Problem description:
Look through the listing below, and wherever a line has the string "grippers", pull it out.
= Beginning of Section =
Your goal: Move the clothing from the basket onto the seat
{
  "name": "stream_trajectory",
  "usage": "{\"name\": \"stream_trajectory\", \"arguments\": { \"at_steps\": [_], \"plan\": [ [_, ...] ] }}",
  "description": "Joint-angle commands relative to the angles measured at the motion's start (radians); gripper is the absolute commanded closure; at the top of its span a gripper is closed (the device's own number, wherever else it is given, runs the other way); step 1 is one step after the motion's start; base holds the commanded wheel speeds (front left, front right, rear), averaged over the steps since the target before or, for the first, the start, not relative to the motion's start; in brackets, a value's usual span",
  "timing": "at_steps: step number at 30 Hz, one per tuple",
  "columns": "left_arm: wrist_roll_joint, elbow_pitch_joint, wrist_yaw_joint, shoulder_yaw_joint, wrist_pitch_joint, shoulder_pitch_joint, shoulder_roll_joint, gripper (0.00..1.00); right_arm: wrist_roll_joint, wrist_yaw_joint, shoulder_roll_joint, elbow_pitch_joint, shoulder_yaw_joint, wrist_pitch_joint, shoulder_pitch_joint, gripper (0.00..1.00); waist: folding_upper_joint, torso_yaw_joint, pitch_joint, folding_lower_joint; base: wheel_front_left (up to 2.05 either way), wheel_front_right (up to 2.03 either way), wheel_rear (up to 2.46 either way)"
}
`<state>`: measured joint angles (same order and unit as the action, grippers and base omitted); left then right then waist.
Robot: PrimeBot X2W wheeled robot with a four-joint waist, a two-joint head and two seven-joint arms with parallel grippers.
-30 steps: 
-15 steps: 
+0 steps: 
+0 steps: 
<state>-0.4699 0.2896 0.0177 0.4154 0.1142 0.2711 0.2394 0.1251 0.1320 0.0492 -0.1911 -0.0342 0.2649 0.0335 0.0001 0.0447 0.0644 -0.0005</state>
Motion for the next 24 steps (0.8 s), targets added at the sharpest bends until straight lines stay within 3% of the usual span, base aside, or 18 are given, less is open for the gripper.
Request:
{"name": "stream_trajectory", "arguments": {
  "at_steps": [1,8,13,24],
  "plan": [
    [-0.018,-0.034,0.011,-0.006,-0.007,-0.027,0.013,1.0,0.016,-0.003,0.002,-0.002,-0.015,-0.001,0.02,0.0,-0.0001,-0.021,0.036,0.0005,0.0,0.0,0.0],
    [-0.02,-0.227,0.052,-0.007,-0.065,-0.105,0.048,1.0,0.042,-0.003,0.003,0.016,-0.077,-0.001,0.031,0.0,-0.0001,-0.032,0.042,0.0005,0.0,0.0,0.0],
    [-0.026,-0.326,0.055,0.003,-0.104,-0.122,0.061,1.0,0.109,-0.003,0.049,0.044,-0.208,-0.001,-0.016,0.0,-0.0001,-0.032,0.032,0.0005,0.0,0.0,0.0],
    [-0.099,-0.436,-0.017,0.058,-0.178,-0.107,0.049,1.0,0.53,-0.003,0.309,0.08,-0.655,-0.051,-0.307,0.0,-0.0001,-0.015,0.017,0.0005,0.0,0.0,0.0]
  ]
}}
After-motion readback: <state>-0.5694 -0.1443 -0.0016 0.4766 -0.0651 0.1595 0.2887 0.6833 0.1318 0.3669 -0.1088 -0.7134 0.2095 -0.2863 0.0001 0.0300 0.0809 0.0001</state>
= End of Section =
Answer box:
`<state>`: measured joint angles (same order and unit as the action, grippers and base omitted); left then right then waist.
Robot: PrimeBot X2W wheeled robot with a four-joint waist, a two-joint head and two seven-joint arms with parallel grippers.

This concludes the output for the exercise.